• What is needed: Where the records below reach the line containing "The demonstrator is", start transcribing, and end with the line containing "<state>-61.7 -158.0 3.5", exactly and with nothing else added.

(Records from a collection)
•••

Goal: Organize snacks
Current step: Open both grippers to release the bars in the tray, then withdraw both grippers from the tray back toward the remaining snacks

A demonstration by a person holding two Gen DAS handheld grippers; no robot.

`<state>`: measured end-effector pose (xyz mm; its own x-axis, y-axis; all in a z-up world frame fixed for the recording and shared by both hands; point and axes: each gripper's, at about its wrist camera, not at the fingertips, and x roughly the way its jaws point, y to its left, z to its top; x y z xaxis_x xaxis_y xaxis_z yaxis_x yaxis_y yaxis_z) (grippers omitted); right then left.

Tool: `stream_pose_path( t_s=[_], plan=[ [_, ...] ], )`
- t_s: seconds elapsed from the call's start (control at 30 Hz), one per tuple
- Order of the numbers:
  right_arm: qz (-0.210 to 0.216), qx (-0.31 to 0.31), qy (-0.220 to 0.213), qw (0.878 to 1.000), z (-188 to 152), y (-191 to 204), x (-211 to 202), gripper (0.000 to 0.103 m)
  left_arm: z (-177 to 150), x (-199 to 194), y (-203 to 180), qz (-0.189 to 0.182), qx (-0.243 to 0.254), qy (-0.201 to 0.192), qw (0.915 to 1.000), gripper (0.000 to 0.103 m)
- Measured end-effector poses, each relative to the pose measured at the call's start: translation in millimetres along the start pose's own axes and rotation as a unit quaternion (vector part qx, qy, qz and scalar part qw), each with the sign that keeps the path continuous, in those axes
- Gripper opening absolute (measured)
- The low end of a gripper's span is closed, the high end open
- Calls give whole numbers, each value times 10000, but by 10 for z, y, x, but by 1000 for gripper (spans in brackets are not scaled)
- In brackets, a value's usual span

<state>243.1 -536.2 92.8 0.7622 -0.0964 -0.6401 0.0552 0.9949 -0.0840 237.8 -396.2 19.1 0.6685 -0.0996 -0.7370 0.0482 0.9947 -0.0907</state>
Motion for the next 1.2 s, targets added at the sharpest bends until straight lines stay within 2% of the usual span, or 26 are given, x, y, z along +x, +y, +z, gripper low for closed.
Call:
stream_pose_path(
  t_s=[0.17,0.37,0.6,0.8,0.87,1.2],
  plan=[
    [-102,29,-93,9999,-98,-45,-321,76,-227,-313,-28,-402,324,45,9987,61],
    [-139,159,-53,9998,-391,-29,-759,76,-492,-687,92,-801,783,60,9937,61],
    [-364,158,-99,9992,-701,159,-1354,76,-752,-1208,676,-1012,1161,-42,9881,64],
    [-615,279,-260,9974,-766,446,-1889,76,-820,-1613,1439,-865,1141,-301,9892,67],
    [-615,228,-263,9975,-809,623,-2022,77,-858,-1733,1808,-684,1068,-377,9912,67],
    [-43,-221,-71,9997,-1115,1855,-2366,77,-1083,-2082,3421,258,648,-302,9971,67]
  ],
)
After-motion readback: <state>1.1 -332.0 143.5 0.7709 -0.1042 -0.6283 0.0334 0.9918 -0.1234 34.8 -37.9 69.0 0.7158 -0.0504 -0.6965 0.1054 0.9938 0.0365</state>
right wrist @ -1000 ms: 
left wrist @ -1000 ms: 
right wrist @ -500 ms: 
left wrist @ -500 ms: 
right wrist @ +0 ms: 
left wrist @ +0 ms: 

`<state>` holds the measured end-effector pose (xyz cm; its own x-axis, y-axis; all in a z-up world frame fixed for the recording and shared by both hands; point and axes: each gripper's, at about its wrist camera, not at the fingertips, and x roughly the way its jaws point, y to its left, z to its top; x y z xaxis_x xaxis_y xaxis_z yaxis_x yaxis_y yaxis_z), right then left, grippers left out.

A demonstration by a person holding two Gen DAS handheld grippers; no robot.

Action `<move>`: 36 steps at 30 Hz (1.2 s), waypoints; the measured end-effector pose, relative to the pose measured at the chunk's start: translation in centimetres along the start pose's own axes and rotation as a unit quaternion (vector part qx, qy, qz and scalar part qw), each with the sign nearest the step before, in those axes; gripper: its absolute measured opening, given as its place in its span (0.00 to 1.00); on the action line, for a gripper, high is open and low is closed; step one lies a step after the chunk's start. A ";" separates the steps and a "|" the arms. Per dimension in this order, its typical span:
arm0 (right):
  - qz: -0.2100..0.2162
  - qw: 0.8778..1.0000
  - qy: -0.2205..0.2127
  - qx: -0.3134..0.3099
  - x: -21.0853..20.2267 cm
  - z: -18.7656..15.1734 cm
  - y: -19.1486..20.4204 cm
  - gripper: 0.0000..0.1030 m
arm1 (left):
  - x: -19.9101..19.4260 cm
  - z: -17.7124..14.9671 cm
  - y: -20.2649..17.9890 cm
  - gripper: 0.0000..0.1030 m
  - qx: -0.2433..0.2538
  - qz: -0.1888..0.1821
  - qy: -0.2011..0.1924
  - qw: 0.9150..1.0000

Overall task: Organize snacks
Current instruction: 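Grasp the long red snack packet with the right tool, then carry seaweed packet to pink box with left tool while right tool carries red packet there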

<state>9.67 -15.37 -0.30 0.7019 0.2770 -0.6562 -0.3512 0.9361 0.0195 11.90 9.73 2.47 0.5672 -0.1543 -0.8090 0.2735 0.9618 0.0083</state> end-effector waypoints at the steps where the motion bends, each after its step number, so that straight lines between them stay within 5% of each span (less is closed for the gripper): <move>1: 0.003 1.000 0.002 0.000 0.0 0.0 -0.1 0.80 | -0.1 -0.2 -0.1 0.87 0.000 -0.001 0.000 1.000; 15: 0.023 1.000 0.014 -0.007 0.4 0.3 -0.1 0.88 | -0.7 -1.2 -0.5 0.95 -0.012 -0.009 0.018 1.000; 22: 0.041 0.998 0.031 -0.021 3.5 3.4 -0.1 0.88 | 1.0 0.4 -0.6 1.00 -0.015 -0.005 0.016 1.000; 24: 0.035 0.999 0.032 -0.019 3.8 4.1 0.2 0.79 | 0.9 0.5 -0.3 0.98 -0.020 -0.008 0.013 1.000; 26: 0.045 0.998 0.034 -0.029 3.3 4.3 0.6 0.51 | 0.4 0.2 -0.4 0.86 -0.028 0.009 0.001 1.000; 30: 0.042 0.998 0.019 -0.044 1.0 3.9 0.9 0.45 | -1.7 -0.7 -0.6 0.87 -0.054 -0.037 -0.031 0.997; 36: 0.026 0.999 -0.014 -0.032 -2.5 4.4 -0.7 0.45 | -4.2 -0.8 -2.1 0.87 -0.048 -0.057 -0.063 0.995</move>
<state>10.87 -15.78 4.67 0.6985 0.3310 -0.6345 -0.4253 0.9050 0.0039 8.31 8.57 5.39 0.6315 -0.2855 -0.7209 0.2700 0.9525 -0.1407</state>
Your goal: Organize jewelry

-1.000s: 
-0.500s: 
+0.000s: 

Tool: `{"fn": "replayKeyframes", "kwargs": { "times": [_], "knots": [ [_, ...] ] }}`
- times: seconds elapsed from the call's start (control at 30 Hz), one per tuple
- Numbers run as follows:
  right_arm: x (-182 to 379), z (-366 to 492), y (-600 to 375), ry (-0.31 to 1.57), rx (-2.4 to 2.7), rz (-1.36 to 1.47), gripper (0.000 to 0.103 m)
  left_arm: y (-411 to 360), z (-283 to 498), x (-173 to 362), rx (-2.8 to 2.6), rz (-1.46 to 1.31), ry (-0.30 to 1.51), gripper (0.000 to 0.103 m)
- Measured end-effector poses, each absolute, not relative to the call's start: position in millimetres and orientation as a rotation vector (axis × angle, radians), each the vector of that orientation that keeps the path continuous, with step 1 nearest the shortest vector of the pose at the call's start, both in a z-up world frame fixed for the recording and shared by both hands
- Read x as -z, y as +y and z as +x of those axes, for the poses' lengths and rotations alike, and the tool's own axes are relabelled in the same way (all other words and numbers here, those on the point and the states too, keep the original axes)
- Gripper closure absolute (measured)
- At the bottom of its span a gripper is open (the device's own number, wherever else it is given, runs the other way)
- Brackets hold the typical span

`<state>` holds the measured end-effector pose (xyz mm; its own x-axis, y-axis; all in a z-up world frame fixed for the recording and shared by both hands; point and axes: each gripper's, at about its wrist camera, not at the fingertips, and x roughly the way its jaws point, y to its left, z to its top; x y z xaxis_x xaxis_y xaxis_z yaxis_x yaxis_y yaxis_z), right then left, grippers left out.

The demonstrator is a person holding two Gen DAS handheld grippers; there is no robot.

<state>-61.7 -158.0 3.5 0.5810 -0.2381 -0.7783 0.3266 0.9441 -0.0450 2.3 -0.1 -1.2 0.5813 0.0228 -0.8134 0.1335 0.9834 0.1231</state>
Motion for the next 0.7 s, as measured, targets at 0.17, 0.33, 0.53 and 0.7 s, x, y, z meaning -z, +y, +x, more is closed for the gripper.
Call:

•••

• Finished task:
The demonstrator is a person holding two Gen DAS handheld grippers; there is no robot.

<state>-61.7 -158.0 3.5 0.5810 -0.2381 -0.7783 0.3266 0.9441 -0.0450 2.3 -0.1 -1.2 0.5813 0.0228 -0.8134 0.1335 0.9834 0.1231</state>

That was the complete answer.